È a questo punto utile ampliare l’indagine sull’attività del pittore di origini archesi per riconoscervi un’ulteriore prova, la Madonna con Bambino, Santa Lucia, Sant’Apollonia e Sant’Agata conservata, purtroppo in cattive condizioni, nella parrocchiale di Verla di Giovo, dove costituiva in origine la pala dell’altare di Sant’Apollonia (Stenico 1985, pp. 381, 398-399). Non vi è alcuna esitazione nel riconoscere gli stessi caratteri formali del dipinto oggi nel monastero delle clarisse a Borgo Valsugana. Ritornano pressoché identici i volti tondeggianti della Madonna e del Bambino; persistente l’attenzione per la resa metallica delle vesti e dei drappi dorati e damascati, mentre sul piano compositivo viene declinato uno schema più moderno, di derivazione veronesiana.

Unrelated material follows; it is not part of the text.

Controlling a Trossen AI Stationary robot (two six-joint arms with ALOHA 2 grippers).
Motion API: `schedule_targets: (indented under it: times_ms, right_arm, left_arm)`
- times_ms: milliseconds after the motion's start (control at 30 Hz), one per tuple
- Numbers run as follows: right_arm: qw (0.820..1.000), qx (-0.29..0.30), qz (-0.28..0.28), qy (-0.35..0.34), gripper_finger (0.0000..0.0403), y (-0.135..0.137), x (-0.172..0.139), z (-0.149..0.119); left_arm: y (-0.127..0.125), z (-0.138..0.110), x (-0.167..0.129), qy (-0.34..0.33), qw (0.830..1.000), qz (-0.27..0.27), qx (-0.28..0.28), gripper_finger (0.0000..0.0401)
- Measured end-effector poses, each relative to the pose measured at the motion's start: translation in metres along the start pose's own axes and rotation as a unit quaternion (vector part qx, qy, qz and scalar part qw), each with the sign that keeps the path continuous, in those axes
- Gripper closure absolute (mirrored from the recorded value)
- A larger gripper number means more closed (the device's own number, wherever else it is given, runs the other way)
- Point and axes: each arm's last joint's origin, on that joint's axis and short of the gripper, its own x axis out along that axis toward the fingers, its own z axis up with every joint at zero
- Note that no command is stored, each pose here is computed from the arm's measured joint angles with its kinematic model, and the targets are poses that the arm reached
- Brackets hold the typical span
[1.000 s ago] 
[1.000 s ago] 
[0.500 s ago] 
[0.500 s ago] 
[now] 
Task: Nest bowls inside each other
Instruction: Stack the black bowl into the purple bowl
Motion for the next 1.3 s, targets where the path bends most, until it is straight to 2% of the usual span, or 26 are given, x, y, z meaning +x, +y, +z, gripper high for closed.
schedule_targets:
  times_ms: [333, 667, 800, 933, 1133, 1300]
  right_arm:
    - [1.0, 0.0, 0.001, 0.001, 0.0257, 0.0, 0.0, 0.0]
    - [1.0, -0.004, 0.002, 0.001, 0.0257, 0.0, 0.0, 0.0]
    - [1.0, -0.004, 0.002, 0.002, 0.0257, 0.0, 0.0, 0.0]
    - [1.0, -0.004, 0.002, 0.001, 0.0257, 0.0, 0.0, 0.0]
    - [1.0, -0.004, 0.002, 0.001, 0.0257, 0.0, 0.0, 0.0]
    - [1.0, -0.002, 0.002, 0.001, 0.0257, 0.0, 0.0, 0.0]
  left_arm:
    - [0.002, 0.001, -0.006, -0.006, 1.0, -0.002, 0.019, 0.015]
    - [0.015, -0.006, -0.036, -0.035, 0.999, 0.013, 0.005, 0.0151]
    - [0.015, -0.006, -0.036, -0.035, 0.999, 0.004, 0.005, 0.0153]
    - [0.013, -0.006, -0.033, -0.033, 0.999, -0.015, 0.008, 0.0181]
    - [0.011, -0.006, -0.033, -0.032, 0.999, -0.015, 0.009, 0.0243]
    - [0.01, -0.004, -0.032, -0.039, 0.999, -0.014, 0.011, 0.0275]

La pala a Borgo esprime, nel tenace recupero di istanze primo-rinascimentali, la più consapevole tendenza in atto nell’età del rigorismo post-tridentino, tanto che il recupero di questa personalità artistica dimenticata si profila rilevante nell’ottica di una più completa conoscenza delle arti figurative del tardo Cinquecento nel principato tridentino. Sono in atto, in questi dipinti, quelle istanze della pittura senza tempo che qualificano il tramonto del XVI secolo e non una provinciale rimessa in scena di schemi vecchi di un secolo. Principi che nello stesso giro di anni troviamo espressi in un contesto ben più ampio e con forme del tutto analoghe, ad esempio con il veronese Girolamo Aliprandi. Il tratto peculiare del pittore trentino è comunque ben riconoscibile nella rielaborazione di spunti lombardo-veneti, spesso arcaizzanti: tratti romaniniani, fogoliniani, ma soprattutto moroniani. Il nostalgico revival messo disinvoltamente in atto, come se il Manierismo non fosse mai esistito, acquista notevole pregnanza nel contesto francescano in cui è attuato poiché le figure di Daniele Sandelli ripropongono, a modo loro, quella neutralità emotiva che il Moroni espresse mirabilmente nella Santa Chiara delle clarisse di San Michele (Museo Diocesano Tridentino), frutto anch’essa di una committenza francescana. Anche alla luce del tenore della committenza madruzziana si affacciano i termini per una chiave di lettura fortemente evocativa e che andrà indubbiamente approfondita nei motivi di maggior pregnanza.

Fonti: ACPFM, Cronaca di Villazzano, 1959-1977, II, p. 38, n. 25; busta 275, Inventario 1963, p. 674, n. 16.